Prompt:
The entries below must be reproduced exactly; their pictures are not part of the copy.

[Collection entries]

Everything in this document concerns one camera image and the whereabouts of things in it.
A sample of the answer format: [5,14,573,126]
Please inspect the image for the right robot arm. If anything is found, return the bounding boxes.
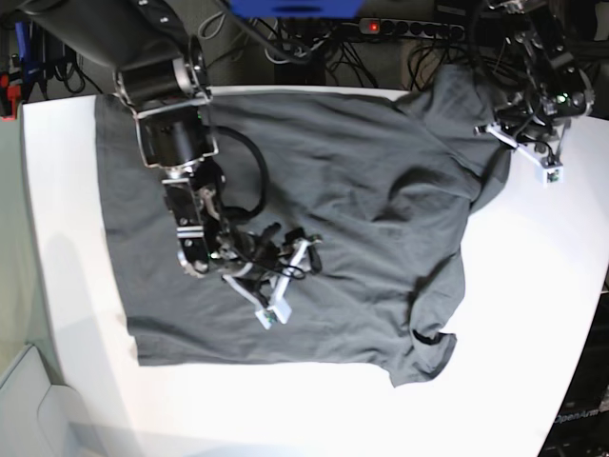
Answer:
[11,1,321,293]

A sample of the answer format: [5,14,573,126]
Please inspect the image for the blue box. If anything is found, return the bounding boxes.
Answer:
[229,0,363,19]

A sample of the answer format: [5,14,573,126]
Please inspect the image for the red clamp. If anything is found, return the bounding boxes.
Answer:
[0,72,21,121]

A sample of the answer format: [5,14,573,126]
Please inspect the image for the grey t-shirt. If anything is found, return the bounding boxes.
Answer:
[95,66,510,386]

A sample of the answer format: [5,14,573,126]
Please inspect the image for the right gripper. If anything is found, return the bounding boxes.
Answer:
[213,223,323,295]

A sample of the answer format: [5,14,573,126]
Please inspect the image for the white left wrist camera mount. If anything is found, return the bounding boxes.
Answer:
[474,122,564,188]

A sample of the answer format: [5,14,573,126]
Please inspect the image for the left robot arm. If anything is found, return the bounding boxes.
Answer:
[467,1,594,143]

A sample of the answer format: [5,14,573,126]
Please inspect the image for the black power strip red switch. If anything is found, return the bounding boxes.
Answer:
[358,18,465,42]

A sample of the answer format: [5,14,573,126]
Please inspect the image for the grey bin at table corner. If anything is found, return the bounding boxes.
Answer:
[1,345,107,457]

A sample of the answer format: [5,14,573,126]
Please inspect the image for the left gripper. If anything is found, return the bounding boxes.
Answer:
[494,102,571,143]

Final answer:
Everything in this document concerns one camera image and the whereabouts of things in it.
A sample of the answer format: [5,14,573,126]
Please inspect the image for the right robot arm. If anything is found, return the bounding boxes.
Answer:
[11,1,321,293]

A sample of the answer format: [5,14,573,126]
Please inspect the image for the blue box. If anything is found, return the bounding boxes.
Answer:
[229,0,363,19]

A sample of the answer format: [5,14,573,126]
Please inspect the image for the red clamp. If anything is found, return the bounding boxes.
Answer:
[0,72,21,121]

A sample of the answer format: [5,14,573,126]
Please inspect the image for the grey t-shirt. If anything is found, return the bounding boxes.
Answer:
[95,66,510,386]

A sample of the answer format: [5,14,573,126]
Please inspect the image for the right gripper. If anything is found, return the bounding boxes.
Answer:
[213,223,323,295]

A sample of the answer format: [5,14,573,126]
Please inspect the image for the white left wrist camera mount. If anything is found, return the bounding boxes.
Answer:
[474,122,564,188]

A sample of the answer format: [5,14,573,126]
Please inspect the image for the left robot arm. If anything is found, return the bounding boxes.
Answer:
[467,1,594,143]

A sample of the answer format: [5,14,573,126]
Please inspect the image for the black power strip red switch. If anything is found, return the bounding boxes.
Answer:
[358,18,465,42]

A sample of the answer format: [5,14,573,126]
Please inspect the image for the grey bin at table corner. If anything is found, return the bounding boxes.
Answer:
[1,345,107,457]

A sample of the answer format: [5,14,573,126]
Please inspect the image for the left gripper. If anything is found, return the bounding boxes.
Answer:
[494,102,571,143]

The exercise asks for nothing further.